#### Directions:
Your task is to repeat exactly the lines below between the line holding "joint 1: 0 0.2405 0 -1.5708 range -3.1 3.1" and the line holding "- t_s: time", inclusive, and only those.

#### Given entries:
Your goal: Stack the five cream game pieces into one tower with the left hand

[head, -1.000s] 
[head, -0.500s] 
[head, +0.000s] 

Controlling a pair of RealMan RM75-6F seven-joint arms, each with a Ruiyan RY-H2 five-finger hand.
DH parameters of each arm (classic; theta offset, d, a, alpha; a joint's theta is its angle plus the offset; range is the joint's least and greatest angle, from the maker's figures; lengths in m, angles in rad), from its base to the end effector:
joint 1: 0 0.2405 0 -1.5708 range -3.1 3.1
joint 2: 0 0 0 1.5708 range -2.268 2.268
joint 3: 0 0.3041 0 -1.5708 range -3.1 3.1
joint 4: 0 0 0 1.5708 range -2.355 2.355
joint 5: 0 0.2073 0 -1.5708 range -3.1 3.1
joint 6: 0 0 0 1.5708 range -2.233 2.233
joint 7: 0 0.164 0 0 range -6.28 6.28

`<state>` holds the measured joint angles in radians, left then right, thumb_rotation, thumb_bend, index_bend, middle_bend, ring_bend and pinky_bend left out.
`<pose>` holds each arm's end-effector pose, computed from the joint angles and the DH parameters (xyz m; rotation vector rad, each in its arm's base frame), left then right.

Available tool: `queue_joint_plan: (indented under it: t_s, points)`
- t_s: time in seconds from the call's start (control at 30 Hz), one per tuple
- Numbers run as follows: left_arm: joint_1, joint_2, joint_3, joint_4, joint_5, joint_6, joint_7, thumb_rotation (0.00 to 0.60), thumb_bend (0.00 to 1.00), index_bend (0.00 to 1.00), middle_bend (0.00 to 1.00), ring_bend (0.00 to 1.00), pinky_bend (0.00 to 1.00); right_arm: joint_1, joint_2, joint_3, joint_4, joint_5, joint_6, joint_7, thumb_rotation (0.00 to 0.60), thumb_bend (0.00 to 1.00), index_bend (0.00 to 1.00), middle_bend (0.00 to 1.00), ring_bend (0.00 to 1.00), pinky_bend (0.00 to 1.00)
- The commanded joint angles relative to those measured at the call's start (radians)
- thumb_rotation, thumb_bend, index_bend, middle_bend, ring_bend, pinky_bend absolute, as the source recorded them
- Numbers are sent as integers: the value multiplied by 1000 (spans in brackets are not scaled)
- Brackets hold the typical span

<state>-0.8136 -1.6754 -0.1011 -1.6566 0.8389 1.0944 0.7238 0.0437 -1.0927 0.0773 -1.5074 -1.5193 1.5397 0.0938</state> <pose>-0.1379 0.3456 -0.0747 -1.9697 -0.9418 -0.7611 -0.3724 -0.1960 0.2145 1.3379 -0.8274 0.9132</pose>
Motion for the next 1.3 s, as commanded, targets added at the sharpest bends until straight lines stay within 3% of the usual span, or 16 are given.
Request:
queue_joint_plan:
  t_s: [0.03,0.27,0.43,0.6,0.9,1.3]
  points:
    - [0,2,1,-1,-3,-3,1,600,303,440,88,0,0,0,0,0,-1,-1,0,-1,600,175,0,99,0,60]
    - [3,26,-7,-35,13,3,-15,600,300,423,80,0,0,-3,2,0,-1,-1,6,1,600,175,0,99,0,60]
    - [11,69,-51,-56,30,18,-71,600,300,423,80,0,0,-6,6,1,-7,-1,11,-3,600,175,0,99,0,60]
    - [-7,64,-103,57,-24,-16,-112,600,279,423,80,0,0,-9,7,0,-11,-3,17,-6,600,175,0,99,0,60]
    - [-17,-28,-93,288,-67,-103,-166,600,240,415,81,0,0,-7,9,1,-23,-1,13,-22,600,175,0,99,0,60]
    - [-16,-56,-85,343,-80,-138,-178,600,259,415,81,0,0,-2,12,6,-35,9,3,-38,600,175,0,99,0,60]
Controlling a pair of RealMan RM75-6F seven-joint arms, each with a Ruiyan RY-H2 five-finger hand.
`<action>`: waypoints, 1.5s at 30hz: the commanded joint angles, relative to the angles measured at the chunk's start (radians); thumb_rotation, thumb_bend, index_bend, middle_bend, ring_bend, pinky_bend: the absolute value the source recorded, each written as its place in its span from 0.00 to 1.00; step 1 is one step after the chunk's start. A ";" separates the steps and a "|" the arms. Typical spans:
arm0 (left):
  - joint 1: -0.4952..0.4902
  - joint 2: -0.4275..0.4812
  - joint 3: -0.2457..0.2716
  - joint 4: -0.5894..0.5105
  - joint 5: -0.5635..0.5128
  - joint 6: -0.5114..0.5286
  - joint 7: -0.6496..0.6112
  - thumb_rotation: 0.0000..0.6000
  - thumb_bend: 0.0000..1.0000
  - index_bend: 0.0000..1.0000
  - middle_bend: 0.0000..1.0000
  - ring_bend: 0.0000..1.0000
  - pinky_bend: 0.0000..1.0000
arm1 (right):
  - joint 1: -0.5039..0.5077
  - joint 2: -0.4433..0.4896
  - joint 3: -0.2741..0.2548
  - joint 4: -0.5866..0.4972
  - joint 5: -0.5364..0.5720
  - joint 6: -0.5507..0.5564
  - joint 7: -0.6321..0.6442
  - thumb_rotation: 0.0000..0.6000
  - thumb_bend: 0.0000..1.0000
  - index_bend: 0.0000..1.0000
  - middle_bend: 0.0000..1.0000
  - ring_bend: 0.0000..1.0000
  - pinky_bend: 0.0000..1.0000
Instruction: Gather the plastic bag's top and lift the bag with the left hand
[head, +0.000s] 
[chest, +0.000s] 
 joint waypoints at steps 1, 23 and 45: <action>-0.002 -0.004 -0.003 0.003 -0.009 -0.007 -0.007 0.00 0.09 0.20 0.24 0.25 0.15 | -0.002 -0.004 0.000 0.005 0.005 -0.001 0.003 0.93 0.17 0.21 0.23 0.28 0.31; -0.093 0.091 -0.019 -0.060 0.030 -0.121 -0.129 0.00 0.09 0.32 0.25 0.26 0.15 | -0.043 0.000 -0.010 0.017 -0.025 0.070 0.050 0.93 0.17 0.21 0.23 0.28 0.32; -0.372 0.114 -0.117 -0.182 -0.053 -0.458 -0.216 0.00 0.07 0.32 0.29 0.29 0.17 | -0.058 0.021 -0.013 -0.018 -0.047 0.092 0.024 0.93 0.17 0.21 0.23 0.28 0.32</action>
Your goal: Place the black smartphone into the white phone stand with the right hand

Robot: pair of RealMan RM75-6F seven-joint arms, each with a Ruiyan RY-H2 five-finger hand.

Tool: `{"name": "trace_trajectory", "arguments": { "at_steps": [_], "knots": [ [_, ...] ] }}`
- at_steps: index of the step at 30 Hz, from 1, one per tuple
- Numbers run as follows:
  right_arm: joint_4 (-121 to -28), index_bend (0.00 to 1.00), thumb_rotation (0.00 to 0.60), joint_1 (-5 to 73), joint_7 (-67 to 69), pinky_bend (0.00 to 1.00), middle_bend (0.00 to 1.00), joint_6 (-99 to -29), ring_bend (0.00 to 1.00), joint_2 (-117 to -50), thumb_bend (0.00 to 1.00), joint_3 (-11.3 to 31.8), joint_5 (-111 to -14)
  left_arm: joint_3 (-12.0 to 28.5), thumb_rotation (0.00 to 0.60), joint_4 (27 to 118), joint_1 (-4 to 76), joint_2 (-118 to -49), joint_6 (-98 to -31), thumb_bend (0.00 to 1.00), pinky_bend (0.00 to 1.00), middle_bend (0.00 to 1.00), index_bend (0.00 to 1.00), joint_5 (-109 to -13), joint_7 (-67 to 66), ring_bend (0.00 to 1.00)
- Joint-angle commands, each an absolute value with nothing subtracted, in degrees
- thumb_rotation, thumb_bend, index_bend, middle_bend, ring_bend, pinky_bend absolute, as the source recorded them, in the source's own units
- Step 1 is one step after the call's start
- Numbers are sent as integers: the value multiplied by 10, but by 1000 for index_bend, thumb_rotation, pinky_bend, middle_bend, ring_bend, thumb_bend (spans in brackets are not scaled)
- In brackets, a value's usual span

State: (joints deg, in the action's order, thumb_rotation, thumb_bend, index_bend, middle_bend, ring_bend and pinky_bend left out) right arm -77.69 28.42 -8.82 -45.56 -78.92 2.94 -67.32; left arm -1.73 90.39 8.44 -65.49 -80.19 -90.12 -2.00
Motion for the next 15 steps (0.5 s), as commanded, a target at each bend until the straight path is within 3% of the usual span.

#### Response for this exercise:
joint 1: 0 0.2405 0 -1.5708 range -3.1 3.1
joint 2: 0 0 0 1.5708 range -2.268 2.268
joint 3: 0 0.3041 0 -1.5708 range -3.1 3.1
joint 4: 0 0 0 1.5708 range -2.355 2.355
joint 5: 0 0.2073 0 -1.5708 range -3.1 3.1
joint 6: 0 0 0 1.5708 range -2.233 2.233
joint 7: 0 0.164 0 0 range -6.28 6.28

`<state>` holds the measured joint angles in radians, left then right, thumb_rotation, thumb_bend, index_bend, middle_bend, ring_bend and pinky_bend left out.
`<pose>` holds each arm's end-effector pose, computed from the joint angles and the DH parameters (xyz m; rotation vector rad, each in its arm's base frame), left then right.

Available tool: `queue_joint_plan: (indented under it: t_s, points)`
- t_s: time in seconds from the call's start (control at 30 Hz), one per tuple

Fully answered, the exercise is complete.